7 juillet 2018

Du rire aux larmes

Le Cri
Souhail Marchiche

La compagnie stéphanoise Dyptik n’en est pas à son coup d’essai dans le OFF puisqu’on avait pu découvrir leur travail en 2012 avec le trio – déjà ! – « En quête », chorégraphié par Souhail Marchiche rejoint pour la danse par Mehdi Meghari et Toufik Maadi.

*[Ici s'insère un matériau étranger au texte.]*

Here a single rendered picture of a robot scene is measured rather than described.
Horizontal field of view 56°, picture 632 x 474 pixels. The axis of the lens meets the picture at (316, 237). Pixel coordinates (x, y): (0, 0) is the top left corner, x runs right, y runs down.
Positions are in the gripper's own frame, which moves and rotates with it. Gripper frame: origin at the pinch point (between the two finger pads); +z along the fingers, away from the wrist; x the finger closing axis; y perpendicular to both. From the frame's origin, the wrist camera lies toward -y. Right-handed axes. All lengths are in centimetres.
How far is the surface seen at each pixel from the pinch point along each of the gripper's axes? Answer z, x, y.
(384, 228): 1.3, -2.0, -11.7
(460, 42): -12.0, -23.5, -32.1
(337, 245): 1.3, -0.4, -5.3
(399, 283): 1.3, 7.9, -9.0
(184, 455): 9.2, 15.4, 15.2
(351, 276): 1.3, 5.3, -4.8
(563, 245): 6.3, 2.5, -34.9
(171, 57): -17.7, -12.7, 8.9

Avec ce nouveau trio « Le Cri », leur toute dernière création – deuxième volet d’un triptyque dont vous pourrez voir aussi « Dans l’engrenage », un septuor, première chorégraphie de Mehdi Meghari, le tout à La Manufacture à Avignon –, Souhail Marchiche abandonne le hip-hop pur au profit d’une écriture résolument « danse contemporaine », délaissant le brio pour une intensité des émotions. S’il faut attendre un temps certain pour voir où il veut en venir avec des séquences qui se veulent burlesques mais qui trompent le spectateur sur ses intentions réelles, l’image centrale du cri, inspirée sans doute par la célèbre toile de Munch, est une réussite à la fois émotionnellement et visuellement. Toufik Maadi, au sommet de son art, sait donner du sens à ces gestes volontaires de révolte insufflée par le chorégraphe dans cette seconde partie. Les effusions de matières ajoutent à ce trouble et coïncident avec le moment où le propos de Souhail Marchiche est le plus lisible mais aussi le plus fort. Inspiré par les photos chocs de Kevin Carter, le chorégraphe pousse un grand cri d’alerte et s’affecte de la société de l’indifférence où la misère côtoie le bling-bling sans que, finalement, le monde s’en émeuve.